Rosa berdehem mendengar pengakuan rekan kerja Kaina. Dia bersyukur kakak kosnya itu punya banyak teman, jadi tidak harus merasa kesepian karena sudah tidak dengan Hans lagi.
Perjalanan Bandung - Cisarua memakan waktu hampir lima jam. Itulah sebabnya mereka membuat jadwal berangkat dini hari. Setelah sampai di villa tujuan, panitia langsung mengarahkan setiap kelompok ke bungalownya masing-masing. Satu bungalow ada empat kamar dengan isi dua kasur. Kaina langsung memilih kamar nomor satu bersama Rosa. Jendelanya besar dan langsung berhadapan dengan halaman utama.

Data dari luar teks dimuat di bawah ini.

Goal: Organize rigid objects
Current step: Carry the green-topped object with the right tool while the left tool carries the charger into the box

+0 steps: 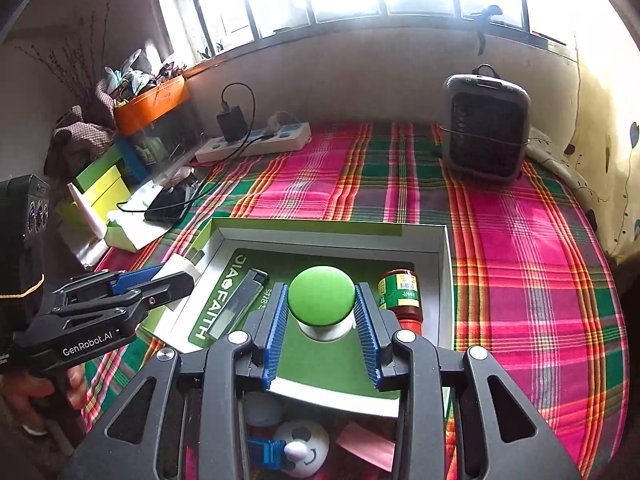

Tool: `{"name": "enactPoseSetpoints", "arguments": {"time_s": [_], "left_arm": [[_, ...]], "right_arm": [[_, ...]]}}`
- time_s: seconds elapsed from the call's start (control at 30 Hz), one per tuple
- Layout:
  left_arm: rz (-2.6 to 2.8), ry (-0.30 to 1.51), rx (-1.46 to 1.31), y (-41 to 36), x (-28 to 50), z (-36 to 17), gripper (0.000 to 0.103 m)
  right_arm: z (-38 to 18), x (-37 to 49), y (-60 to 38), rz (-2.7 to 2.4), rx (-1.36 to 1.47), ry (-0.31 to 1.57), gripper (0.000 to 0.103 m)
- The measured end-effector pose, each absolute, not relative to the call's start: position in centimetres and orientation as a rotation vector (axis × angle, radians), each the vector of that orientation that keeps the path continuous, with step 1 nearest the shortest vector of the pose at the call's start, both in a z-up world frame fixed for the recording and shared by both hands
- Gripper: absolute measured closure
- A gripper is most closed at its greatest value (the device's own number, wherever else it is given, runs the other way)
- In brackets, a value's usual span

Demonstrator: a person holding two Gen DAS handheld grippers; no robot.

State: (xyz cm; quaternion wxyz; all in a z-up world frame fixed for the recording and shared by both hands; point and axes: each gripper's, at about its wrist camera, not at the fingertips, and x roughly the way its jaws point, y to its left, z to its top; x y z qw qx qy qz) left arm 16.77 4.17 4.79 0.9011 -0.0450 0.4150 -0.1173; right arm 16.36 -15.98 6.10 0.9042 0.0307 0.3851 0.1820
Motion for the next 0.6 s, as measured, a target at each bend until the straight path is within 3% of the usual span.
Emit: {"name": "enactPoseSetpoints", "arguments": {"time_s": [0.6], "left_arm": [[-0.236,0.893,-0.071,3.8,19.9,2.4,0.071]], "right_arm": [[3.0,20.9,-13.5,0.422,0.04,0.862,0.068]]}}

Setelah sempat istirahat sekitar setengah jam, pukul delapan pagi mereka berkumpul di ruang makan untuk sarapan. Untuk pertama kalinya Kaina akhirnya bertemu dengan teman satu ruangannya. Saling mengenalkan saudara yang dibawa dan tentu saja ada Tito.
Rosa tersipu malu saat Tito menghampirinya dan makan bersama. Tito mengaku sedikit terasing. Ray menelantarkannya setelah masuk kamar dan beres-beres. Laki-laki itu menghilang entah kemana.

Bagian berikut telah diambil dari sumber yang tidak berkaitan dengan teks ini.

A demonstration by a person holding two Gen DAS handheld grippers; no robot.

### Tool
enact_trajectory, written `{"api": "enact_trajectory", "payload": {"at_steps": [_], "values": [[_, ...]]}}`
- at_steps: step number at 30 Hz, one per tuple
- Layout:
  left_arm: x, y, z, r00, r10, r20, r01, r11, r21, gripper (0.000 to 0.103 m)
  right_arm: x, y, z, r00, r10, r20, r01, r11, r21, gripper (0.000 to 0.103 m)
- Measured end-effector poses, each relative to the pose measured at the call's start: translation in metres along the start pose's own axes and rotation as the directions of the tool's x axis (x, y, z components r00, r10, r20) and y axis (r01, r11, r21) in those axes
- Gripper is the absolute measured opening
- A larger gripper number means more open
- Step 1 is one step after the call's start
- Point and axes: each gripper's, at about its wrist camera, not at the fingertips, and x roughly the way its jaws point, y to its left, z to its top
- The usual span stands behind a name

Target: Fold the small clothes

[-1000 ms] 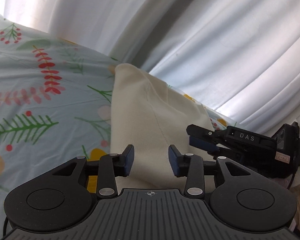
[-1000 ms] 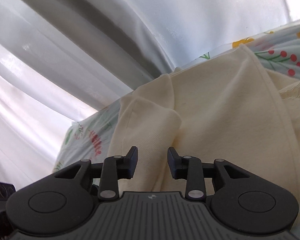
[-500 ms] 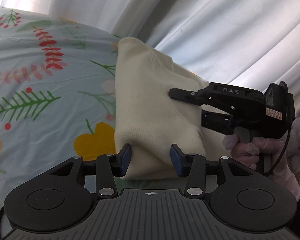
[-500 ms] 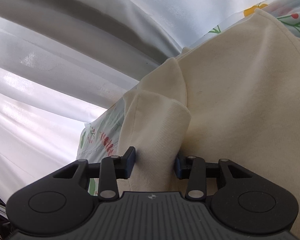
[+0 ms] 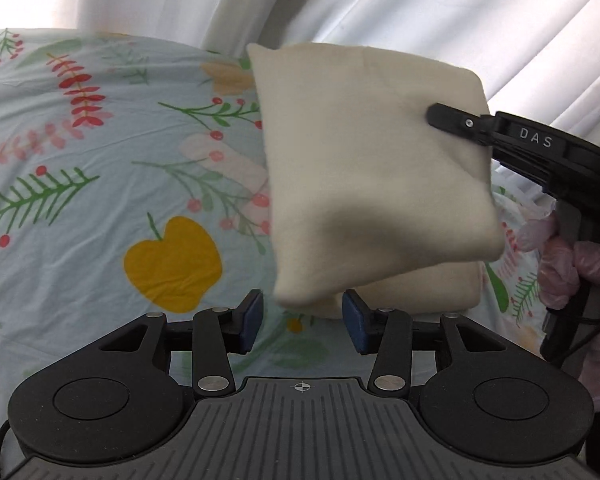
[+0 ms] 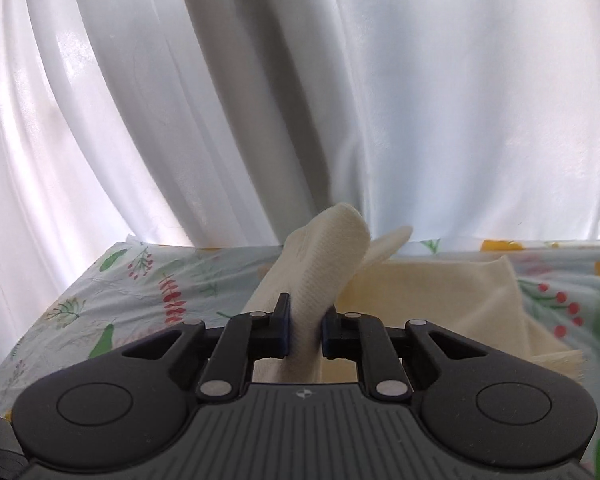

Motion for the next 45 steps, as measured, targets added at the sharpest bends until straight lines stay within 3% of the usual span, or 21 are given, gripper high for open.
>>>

Acara ramah tamah menyusul setelah sarapan usai. Panitia seksi konsumsi terlihat sangat lihai membereskan semua piring setelah semua peserta keluar dari ruang makan. Kaina mengenal salah seorang dari mereka, Fany. Pantas saja Kaina tidak melihatnya duduk sebagai peserta saat sarapan.

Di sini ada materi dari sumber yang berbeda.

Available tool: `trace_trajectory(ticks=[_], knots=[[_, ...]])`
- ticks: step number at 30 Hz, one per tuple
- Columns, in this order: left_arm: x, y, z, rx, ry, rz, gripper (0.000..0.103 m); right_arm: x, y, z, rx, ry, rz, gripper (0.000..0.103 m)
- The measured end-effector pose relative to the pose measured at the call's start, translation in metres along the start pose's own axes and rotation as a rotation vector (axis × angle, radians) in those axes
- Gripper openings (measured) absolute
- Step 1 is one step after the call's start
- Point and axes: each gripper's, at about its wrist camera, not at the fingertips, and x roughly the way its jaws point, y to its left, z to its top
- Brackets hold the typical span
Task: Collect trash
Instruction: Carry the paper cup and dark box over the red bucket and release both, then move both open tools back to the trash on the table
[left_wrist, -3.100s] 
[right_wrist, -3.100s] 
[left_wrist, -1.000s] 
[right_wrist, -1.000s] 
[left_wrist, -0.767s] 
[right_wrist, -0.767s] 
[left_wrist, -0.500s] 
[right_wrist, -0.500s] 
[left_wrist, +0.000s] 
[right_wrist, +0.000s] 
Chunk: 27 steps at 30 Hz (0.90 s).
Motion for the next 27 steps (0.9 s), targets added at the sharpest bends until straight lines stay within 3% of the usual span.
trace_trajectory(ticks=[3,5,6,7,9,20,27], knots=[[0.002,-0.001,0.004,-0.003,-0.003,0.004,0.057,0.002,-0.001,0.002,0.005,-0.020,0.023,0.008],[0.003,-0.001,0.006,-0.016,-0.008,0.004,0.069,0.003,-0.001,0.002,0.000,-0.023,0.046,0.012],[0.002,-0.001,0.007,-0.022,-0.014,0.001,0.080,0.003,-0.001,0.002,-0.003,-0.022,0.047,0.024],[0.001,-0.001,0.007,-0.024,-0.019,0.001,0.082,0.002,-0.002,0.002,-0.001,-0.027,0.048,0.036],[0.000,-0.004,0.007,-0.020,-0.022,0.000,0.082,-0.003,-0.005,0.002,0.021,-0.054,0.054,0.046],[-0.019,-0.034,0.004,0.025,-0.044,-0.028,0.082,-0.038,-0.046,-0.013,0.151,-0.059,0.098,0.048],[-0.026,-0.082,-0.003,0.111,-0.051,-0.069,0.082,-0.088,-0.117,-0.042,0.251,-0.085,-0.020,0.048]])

Sebastian terlihat duduk bersama jajaran kepala divisi. MC acara yang tidak lain adalah Rayshaka mempersilahkan Sebastian memberikan kata sambutan dan membuka serangkaian acara gathering itu secara formal.
Kaina cukup terejut saat melihat Ray ada di atas panggung. Dia mendadak merasa terasing karena tidak tahu menahu perihal kepanitiaan.
"Woy! Kelompok berapa lu?" Ferdi muncul di sebelah Kaina. Dia menggunakan nametag sama seperti Kaina. Gadis itu pun tersenyum. Setidaknya Ferdi tidak terlibat dalam kepanitiaan, sama seperti dirinya.
"Kelompok dua. Lu?"
"Empat. Lu bungalow apa?" Ferdi bertanya lagi.
"Mawar satu. Lu main dong nanti ke bungalow kita."
"Siipp. Gua balik dulu ya."
Kaina mengangguk sambil tersenyum. Rosa mengerutkan kening seperti bertanya.
"Eh, itu Ferdi. Cakepan mana daripada Ray?" Kaina menjelaskan.
"Sama-sama cakep. Ya Tuhan, kakak beruntung banget sih ada di antara dua cowok cakep?" Rosa kesemsem sendiri. Membuat Kaina tertawa lucu.
"Mau? Pacarmu mau dikemanain?"
"Ihh, enggaklah. Aku justru penasaran, kakak pilih siapa di antara mereka?"
"Hahaha, dua-duanya sudah ada yang punya Ros. Sayang banget. Hahaha ...."
Ke dua gadis itu bersenda gurau di sela-sela kata sambutan Sebastian.
Kegiatan pertama pun dimulai setelah itu. Ray mengarahkan masing-masing kelompok untuk duduk membentuk lingkaran. Mereka akan menyelesaikan studi kasus yang sudah disediakan oleh panitia. Topiknya adalah topik umum dan ringan yang semua orang -seperti keluarga karyawan- pasti paham dan bisa ikut berpartisipasi.
Kelompok Kaina kebagian topik tentang lingkungan. Seandainya mereka adalah seorang pemimpin di kota Bandung, apa kebijakan yang akan mereka buat untuk mengatasi banjir yang mulai sering terjadi di beberapa daerah. Siapa yang akan berperan untuk mewujudkan kebijakan itu, apa kendala yang mungkin terjadi, cara meminimalisir kegagalan dan lain sebagainya.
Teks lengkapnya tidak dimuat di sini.